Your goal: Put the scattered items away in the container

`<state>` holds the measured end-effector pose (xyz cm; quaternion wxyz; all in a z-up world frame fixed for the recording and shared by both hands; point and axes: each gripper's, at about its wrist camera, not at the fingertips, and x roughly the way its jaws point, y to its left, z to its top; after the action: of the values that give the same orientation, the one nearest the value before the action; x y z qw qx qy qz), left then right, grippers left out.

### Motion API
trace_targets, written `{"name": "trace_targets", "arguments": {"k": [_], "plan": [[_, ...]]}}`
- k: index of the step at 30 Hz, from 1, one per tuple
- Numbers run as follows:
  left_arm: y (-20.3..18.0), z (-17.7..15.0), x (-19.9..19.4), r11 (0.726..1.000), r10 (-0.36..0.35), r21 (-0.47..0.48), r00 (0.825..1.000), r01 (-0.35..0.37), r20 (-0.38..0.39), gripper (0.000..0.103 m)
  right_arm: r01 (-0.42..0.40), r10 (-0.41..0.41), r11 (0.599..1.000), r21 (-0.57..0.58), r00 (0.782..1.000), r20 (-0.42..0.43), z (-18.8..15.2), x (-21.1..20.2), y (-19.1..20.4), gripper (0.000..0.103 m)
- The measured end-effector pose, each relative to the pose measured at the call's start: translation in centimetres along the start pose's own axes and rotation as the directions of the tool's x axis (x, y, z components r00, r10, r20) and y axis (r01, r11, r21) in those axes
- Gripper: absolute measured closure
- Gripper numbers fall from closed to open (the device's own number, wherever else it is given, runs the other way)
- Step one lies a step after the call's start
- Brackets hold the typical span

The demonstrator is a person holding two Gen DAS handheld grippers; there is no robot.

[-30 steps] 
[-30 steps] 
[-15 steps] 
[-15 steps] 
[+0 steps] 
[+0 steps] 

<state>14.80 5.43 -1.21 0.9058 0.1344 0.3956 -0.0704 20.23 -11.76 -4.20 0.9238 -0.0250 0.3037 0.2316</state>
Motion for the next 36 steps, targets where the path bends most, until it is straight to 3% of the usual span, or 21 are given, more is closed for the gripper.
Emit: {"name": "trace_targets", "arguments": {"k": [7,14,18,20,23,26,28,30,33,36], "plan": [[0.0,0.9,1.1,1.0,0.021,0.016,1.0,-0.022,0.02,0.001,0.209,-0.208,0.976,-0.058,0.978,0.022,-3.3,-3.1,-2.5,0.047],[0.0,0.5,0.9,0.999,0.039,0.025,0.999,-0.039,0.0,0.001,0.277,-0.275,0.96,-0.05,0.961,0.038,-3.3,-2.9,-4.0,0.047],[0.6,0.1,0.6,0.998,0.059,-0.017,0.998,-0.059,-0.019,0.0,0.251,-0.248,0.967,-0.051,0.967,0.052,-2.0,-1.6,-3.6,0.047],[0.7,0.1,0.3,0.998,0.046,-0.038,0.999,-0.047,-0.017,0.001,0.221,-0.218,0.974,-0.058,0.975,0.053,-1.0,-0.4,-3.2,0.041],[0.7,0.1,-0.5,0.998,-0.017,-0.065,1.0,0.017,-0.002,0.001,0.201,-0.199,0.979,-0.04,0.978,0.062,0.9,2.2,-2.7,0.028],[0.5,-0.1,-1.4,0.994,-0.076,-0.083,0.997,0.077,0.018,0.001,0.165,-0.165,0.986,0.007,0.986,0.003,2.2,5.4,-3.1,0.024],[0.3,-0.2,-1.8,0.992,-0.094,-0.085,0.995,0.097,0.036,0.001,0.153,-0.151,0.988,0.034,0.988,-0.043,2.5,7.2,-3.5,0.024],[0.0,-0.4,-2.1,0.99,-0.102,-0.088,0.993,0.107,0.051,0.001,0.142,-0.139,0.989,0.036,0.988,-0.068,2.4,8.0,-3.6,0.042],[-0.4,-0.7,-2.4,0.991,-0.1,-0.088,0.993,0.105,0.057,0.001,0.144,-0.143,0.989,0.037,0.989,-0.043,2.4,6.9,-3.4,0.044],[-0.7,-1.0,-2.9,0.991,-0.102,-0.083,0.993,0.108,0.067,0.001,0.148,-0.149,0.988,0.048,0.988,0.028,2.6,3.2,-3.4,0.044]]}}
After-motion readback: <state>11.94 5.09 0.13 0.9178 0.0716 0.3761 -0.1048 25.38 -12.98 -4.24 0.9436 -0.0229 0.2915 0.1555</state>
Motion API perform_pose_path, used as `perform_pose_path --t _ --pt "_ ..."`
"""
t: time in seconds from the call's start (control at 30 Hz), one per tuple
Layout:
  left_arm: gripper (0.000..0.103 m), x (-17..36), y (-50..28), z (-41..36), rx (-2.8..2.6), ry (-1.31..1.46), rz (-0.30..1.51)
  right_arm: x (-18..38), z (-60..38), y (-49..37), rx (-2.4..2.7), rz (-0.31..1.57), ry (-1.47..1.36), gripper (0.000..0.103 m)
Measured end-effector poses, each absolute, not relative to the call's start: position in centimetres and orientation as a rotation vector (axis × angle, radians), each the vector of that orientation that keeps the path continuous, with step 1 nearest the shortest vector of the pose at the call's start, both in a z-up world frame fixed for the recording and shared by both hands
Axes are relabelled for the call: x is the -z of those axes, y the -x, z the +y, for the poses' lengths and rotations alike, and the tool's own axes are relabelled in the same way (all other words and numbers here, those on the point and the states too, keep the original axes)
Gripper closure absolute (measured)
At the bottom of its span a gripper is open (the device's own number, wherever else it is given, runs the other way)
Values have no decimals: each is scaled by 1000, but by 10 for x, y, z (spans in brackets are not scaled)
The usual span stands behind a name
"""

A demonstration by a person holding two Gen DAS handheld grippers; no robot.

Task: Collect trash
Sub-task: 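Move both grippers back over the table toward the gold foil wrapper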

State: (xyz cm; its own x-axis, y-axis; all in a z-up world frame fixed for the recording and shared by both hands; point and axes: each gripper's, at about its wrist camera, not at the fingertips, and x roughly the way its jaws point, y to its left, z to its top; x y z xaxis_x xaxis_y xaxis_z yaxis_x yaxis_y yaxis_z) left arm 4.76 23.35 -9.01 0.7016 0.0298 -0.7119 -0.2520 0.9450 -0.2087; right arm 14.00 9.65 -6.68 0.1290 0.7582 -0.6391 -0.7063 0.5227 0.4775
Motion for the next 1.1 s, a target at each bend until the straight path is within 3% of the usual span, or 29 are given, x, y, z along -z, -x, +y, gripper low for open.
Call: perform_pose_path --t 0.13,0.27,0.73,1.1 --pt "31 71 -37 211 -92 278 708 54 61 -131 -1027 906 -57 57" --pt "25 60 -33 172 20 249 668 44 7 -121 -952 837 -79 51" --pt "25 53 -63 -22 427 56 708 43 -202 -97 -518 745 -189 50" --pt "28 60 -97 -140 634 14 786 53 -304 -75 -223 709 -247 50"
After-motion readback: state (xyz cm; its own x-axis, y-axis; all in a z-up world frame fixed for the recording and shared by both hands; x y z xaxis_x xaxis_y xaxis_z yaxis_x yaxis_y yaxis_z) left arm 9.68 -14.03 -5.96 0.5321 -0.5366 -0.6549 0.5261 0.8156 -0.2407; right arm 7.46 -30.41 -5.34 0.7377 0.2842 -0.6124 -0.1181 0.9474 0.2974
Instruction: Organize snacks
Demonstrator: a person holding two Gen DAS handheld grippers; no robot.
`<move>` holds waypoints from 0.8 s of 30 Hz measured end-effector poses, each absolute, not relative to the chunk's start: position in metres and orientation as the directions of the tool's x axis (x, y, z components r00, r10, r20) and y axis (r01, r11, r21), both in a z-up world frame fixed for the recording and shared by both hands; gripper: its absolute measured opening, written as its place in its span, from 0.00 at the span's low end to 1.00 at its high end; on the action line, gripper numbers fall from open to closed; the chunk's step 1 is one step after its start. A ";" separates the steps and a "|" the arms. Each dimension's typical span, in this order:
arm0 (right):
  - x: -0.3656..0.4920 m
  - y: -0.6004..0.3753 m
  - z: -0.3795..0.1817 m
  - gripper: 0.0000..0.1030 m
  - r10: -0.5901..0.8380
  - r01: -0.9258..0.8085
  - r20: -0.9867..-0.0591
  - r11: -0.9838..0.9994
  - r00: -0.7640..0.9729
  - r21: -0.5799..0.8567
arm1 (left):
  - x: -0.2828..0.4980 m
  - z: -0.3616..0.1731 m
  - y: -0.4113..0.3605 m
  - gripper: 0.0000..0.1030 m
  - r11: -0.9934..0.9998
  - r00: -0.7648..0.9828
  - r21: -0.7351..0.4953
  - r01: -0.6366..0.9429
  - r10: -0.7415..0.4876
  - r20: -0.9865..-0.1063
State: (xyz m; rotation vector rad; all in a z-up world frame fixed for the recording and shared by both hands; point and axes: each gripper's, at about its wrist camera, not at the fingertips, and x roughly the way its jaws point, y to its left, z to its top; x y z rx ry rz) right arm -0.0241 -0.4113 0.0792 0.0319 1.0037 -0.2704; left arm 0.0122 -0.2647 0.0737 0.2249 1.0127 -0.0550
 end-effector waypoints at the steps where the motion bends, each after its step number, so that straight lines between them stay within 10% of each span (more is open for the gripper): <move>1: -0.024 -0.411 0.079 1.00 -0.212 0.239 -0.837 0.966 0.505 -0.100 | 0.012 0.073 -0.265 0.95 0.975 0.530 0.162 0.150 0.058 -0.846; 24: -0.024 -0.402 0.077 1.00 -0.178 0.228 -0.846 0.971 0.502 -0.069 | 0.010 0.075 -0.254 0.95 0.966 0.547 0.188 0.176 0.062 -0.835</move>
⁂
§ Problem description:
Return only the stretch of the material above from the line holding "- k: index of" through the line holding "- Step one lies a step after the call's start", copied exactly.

§ Exercise answer:
- k: index of the step at 30 Hz, from 1, one per tuple
- Numbers run as follows:
  left_arm: y (-20.3..18.0), z (-17.7..15.0), x (-19.9..19.4), r11 (0.726..1.000), r10 (-0.36..0.35), r21 (-0.47..0.48), r00 (0.825..1.000), r01 (-0.35..0.37), r20 (-0.38..0.39), gripper (0.000..0.103 m)
  right_arm: r01 (-0.42..0.40), r10 (-0.41..0.41), r11 (0.599..1.000), r21 (-0.57..0.58), r00 (0.782..1.000), r20 (-0.42..0.43), z (-18.8..15.2), x (-21.1..20.2), y (-19.1..20.4), gripper (0.000..0.103 m)
- The measured end-effector pose, each relative to the pose measured at the call's start: translation in centimetres along the start pose's own axes and rotation as the directions of the tool's x axis (x, y, z components r00, r10, r20) and y axis (r01, r11, r21) in those axes
- Gripper: absolute measured closure
- Gripper numbers fall from closed to open (the device's own number, wherever else it is given, runs the other way)
- Step one lies a step after the call's start

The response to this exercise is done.